Dataset records:
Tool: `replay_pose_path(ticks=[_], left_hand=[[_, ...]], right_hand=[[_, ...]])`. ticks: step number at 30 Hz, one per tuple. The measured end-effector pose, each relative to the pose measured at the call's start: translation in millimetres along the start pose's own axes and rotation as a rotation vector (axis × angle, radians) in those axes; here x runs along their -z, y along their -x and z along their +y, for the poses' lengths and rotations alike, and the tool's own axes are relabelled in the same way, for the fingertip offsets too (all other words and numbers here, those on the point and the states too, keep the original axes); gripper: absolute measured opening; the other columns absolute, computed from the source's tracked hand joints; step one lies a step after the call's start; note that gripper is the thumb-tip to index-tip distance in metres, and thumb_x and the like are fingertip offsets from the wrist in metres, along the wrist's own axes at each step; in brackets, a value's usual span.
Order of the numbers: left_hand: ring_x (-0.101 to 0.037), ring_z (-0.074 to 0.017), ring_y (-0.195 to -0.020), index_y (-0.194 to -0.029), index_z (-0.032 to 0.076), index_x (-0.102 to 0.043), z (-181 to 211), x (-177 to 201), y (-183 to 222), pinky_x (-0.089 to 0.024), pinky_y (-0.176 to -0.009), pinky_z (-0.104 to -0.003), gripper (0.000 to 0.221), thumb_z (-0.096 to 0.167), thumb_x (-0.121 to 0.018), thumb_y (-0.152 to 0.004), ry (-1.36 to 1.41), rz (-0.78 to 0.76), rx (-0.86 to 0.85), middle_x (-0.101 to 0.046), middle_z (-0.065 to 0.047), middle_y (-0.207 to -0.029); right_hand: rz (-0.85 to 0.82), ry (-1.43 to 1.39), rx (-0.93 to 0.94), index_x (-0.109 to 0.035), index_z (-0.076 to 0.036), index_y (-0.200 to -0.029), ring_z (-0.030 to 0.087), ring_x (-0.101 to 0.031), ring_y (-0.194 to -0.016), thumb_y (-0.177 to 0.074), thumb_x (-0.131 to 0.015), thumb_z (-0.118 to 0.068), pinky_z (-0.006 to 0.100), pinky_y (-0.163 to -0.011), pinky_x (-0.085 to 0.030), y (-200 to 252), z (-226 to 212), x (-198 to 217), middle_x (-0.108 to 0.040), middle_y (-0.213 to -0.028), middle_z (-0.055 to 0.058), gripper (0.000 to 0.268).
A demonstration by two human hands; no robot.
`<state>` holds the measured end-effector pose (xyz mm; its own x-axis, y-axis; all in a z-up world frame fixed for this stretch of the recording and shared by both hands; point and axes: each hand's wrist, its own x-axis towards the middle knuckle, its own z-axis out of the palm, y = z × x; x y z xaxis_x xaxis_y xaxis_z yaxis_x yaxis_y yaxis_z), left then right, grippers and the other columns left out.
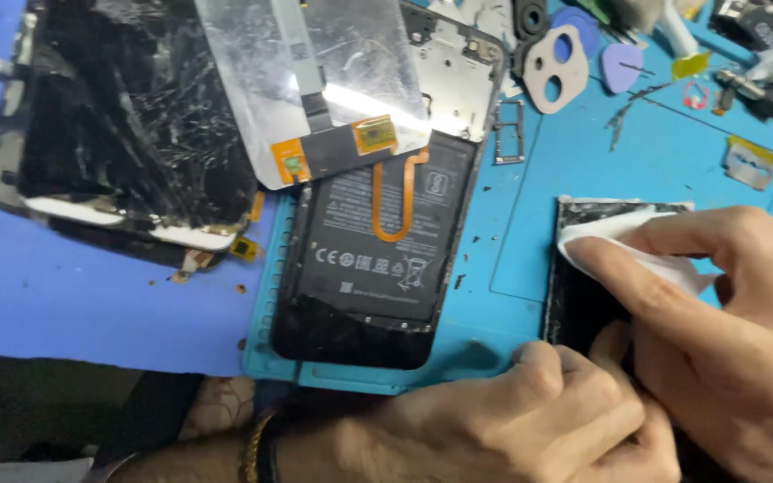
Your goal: Cleaning a smartphone screen with a cloth and cleaning solution on a repair workbench
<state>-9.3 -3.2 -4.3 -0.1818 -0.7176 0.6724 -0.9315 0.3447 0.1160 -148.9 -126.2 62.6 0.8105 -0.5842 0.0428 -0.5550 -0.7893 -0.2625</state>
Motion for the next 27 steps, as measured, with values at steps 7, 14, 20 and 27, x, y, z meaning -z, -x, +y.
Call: replay_pose_path(ticks=[7, 14, 20, 27], left_hand=[[-0.053, -0.0082, -0.085, -0.119, 0.022, -0.059, -0.3, 0.6, -2.5, -0.039, -0.081, -0.023, 0.006, 0.018, -0.06, -0.116, -0.001, 0.009, 0.003, -0.06, 0.008, -0.098], [-0.055, -0.0076, -0.085, -0.119, 0.022, -0.056, -3.5, 1.2, -3.9, -0.037, -0.079, -0.022, 0.005, 0.019, -0.059, -0.115, -0.029, 0.012, -0.012, -0.068, 0.005, -0.105], [-0.056, -0.0069, -0.085, -0.119, 0.022, -0.056, -2.8, 2.6, -2.0, -0.038, -0.081, -0.021, 0.007, 0.018, -0.061, -0.117, -0.046, 0.026, 0.009, -0.071, 0.005, -0.11], [-0.054, -0.007, -0.084, -0.119, 0.022, -0.055, -4.7, 3.8, -0.8, -0.036, -0.079, -0.022, 0.005, 0.02, -0.055, -0.116, -0.046, -0.01, -0.014, -0.067, 0.006, -0.105]], right_hand=[[0.037, -0.004, -0.016, -0.081, -0.006, -0.117, 0.031, -0.067, -0.102, -0.101, -0.061, 0.03, 0.037, -0.084, -0.051, 0.9, -6.4, 3.1, -0.062, -0.118, 0.023, 0.044], [0.034, 0.007, -0.01, -0.08, -0.005, -0.118, 0.031, -0.066, -0.1, -0.101, -0.057, 0.031, 0.037, -0.087, -0.051, 0.5, -9.5, 4.6, -0.062, -0.117, 0.022, 0.046], [0.018, 0.024, -0.009, -0.081, -0.008, -0.118, 0.03, -0.065, -0.097, -0.098, -0.058, 0.028, 0.037, -0.08, -0.049, 2.6, -4.8, 2.8, -0.061, -0.117, 0.021, 0.048], [-0.013, 0.053, 0.006, -0.082, -0.011, -0.12, 0.032, -0.066, -0.1, -0.096, -0.053, 0.026, 0.04, -0.078, -0.046, 0.0, -2.1, 3.3, -0.063, -0.119, 0.021, 0.053]])
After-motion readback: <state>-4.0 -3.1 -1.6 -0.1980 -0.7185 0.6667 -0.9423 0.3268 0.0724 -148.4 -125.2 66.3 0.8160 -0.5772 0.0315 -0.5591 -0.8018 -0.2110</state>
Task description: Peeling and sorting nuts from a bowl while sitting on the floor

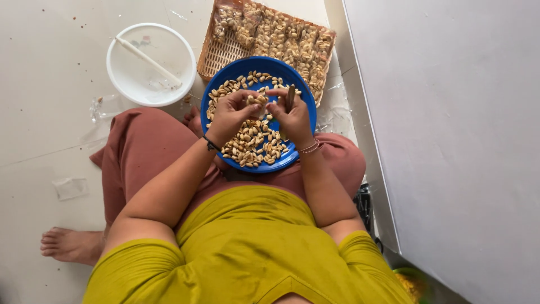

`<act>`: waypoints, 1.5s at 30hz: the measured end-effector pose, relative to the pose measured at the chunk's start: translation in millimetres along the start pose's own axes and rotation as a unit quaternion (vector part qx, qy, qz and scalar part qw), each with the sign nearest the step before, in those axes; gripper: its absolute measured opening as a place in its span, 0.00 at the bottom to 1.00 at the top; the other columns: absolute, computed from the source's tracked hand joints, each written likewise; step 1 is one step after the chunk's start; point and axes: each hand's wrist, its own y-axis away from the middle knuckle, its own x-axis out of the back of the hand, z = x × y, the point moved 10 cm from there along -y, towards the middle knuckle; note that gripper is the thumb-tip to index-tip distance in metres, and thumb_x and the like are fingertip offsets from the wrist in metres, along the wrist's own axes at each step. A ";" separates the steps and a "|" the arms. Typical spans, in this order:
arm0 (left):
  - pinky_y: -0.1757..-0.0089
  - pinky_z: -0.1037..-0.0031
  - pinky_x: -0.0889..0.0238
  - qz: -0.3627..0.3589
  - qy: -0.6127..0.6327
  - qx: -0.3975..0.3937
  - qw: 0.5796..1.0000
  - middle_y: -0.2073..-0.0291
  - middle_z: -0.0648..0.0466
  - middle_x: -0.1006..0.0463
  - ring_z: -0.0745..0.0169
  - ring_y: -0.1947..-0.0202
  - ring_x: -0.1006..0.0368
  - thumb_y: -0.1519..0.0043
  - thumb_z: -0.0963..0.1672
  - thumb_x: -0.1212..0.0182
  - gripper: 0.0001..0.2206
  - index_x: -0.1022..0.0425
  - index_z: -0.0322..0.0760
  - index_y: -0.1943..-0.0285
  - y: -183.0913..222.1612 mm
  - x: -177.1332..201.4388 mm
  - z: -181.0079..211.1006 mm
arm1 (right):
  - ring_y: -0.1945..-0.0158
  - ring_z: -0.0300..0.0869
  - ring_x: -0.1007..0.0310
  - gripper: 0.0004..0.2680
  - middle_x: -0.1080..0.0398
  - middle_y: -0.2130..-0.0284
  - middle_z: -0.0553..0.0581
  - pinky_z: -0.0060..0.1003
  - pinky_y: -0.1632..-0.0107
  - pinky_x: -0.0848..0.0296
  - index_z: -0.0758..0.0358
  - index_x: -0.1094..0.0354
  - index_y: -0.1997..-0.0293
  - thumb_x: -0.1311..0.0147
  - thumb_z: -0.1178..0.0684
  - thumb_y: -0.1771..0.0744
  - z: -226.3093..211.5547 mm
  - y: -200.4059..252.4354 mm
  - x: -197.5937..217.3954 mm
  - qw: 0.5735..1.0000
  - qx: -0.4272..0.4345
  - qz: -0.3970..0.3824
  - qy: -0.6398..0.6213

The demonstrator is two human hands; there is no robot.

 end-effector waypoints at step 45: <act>0.67 0.82 0.30 0.032 -0.089 -0.026 0.995 0.73 0.54 0.24 0.74 0.70 0.29 0.37 0.36 0.34 0.08 0.20 0.30 0.50 -6.5 -14.3 1.8 | 0.77 0.29 0.36 0.02 0.28 0.74 0.50 0.24 0.75 0.38 0.60 0.22 0.62 0.40 0.57 0.32 45.9 -7.3 8.1 0.993 -0.110 -0.009 0.041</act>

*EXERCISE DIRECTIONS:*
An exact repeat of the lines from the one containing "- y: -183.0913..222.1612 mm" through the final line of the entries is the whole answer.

*OUTPUT FOR THIS TASK:*
  - y: -183.0913..222.1612 mm
  - x: -177.1332..201.4388 mm
  - z: -181.0079..211.1006 mm
arm1 (right):
  - ring_y: -0.1945..-0.0158
  - ring_z: -0.0300..0.0869
  - ring_x: -0.1007..0.0310
  - gripper: 0.0004..0.2680
  - middle_x: -0.1080..0.0398
  - middle_y: -0.2130..-0.0284
  - middle_z: -0.0553..0.0581
  - pinky_z: -0.0060..0.1003
  - pinky_y: -0.1632..-0.0107
  - pinky_x: -0.0848..0.0296
  - index_z: -0.0758..0.0358
  - index_x: -0.1094..0.0354
  - index_y: -0.1997..-0.0293
  - thumb_x: -0.1311..0.0147
  - thumb_z: -0.1178..0.0684
  - thumb_y: -0.1771..0.0744
  - z: -226.3093..211.5547 mm
  - y: -200.4059..252.4354 mm
  - x: -197.5937..217.3954 mm
  - qw: 0.5735..1.0000
  - qx: -0.4272..0.4345
  - qz: -0.3970..0.3824
  - qy: -0.6398..0.6213

The demonstrator is two human hands; there is no robot.

 end-effector waypoints at step 45: <act>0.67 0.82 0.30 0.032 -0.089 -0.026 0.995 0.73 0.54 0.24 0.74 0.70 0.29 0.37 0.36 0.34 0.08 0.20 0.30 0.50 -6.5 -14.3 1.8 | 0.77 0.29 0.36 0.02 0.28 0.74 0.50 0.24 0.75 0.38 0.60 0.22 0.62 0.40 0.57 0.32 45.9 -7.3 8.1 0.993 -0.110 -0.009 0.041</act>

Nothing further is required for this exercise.